The second thought that comes to mind is, “yikes.” I have gone too long, way too long for me, on warp drive and not really, seriously for me, slowed down to be present in my own skin. I have really seen Jason and Ciro and Tim and Gus and my students and, and, and. Who is missing from that list? Me. I haven’t been listening to my body. And as the right half of my body is kinda quiet all the time: no pain, heat or cold sensation as it is, unless I do lots of Reiki, which I haven’t been doing. My body is half on very low volume/ mute all the time. I mean, I banged my right arm hard the other day as I came around a corner too fast. I said to myself that it would bruise up nice in a few days. But I didn’t feel it happen. And without pain, I didn’t really slow down to check if I was all right, register that it happened or consider slowing down to avoid a future bruise.

And the left side of my face has the spastic muscles which make breathing and talking and sleeping tough at times. If I am stressed about work, check, or it has been almost 6 month since my last Botox injection, check, or if I am worried about the big bill I get from my insurance on top of the money I already pay to buy the Botox dose and the copay for the visit to my neurologist to get it injected, check. If I am angry at the insurance company for setting the amount I need to pay so high and the amount they cover so low for the Botox because I am an outlier in needing this treatment within the population and yet it is so very very helpful to me and I don’t make a huge income as a public servant anyway, check, check, CHECK, CHECK! If all this is whirring inside me, I ignore my stroke survivor body and soul.

I don’t want to miss out on anymore of my days. I have too many things that I get to do, can do and dream of doing every day. I get “tornadic,” is that a word?, in my actions. I whirl physically and spiritually. “I move fast,” as Gramma Harriet used to say, about herself as she filled her days with activities and making things.

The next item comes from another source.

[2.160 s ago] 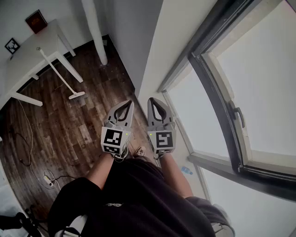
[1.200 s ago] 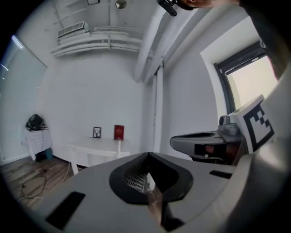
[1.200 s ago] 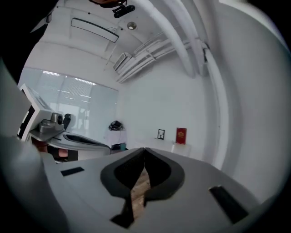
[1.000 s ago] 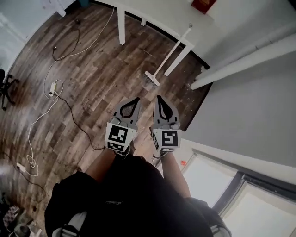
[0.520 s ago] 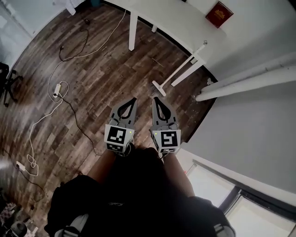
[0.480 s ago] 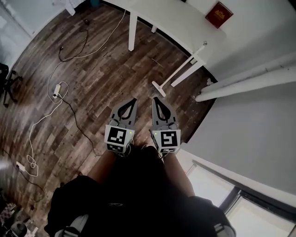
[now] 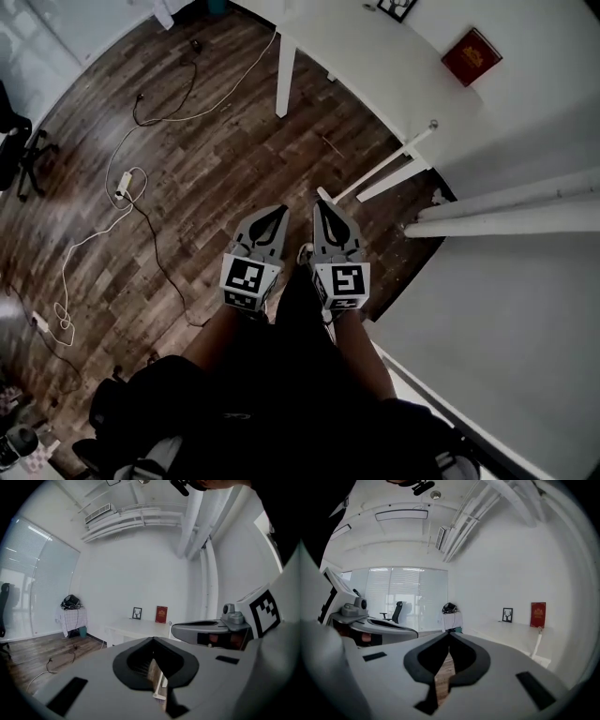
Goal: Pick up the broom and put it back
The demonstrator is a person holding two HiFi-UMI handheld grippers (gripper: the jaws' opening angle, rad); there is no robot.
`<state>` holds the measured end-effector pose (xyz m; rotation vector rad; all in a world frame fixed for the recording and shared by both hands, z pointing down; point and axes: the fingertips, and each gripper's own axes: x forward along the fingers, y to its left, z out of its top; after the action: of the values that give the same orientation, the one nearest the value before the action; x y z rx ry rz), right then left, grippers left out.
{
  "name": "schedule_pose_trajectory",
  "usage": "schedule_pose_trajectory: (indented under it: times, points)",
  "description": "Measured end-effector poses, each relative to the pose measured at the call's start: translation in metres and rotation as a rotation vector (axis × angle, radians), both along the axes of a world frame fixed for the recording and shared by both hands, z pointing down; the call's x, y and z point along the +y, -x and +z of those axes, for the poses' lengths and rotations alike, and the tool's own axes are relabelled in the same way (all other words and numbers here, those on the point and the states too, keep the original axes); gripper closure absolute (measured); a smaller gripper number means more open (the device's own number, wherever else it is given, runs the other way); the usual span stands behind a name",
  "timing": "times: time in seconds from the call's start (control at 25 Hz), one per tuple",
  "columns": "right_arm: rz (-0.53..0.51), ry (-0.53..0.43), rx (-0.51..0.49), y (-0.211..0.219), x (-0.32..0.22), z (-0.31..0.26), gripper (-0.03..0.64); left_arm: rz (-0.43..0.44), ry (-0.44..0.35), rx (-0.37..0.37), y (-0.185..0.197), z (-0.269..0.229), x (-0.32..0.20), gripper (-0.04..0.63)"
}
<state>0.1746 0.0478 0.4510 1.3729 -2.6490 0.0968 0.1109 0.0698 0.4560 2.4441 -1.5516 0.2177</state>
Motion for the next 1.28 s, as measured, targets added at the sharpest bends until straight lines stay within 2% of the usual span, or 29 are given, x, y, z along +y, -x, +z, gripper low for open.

But when I don’t listen, my body talks louder and louder until I have to listen. My body screams at me and then slams me on my butt. My face locks up. I can’t fully open my mouth wide. I get an ongoing headache on the left side of my face and skull. My nose runs more and I find myself with a tissue 24/7. My tongue doesn’t work as fast and so my speech slows and slurs a bit. My bones ache. The cold feeling gets into the right side until the bones feel like they are teeth, chattering in the Arctic. I get even more klutzy and clumsy and bash my body into any and most available walls as I whirl. On and on it goes. And check, check, check on all of the above. So last night I got body slammed by my own body! And today I am home sick from school. I am down for the count. I do rebound quickly IF I slow down, and do the things that they taught me: rest, sleep, warm compresses, and massage my face like they taught me in PT/OT and Speech years ago. Today this teacher is getting a lesson, at home.

The Golden Girls are on TV and Gus is on the bed as I write this. Tim just got back from taking Jason to school, with the muffins. Jason went into school alone. He didn’t want to walk with Dad on his mission to drop off the treat for the staff. Jason gave his hugs at home, but at school, he goes in alone. I admire his independence. I feel bad for his, slightly rejected and dissed, Dad. I am glad to be in bed, cozy and warming with a cup of tea, in a Blue mug.

April 30th and May 1st 2003 & 2016

Todays’ Topic: Tawk amongst yourselves.

April 30^th and May 1^st 2003

4-30-03 I see Carole from 11am to 12 noon at my hospital. (The session goes so fast. I am a good patient. I open wide for the swab and try to feel the cold. I try to feel the swab.) Coumadin is at 12.5mg Feed 180/ 9hrs

5-1-03 VNA comes, Karri. 4pm to 5pm Carole. (It is late for my appointment. Carole and so many are heading home soon for the weekend with family and baseball games and maybe a first barbecue. I am on the ball today. I open wide for the swab and can get to my suction before she reloads swabs for the next round. I got it going on. I try really hard to have something inside me respond, react to the cold swab. I visualize it. Maybe next week.) Coumadin is at 12.5 mg. Feed 200cc/8 hours

I see Dr. K, my neurologist next week. (I will not ask him why I had a stroke, again. I will not ask him if I am going to have another stroke, again. I will not ask him how much I will be able to recover, this time. I will only ask about the coldness. This coldness on my right side is savage. IT feels like ice, only tight and painful ice. It feels like the arm will just crack right off like a broken icicle. I mean, I feel like ice on the right side. My right side hurts. That’s how I should tell Dr. K. In bed, I have Lola lie on my right side and I imagine her warmth becoming my warmth. Eventually, if she stays near, I snooze and don’t think of the cold.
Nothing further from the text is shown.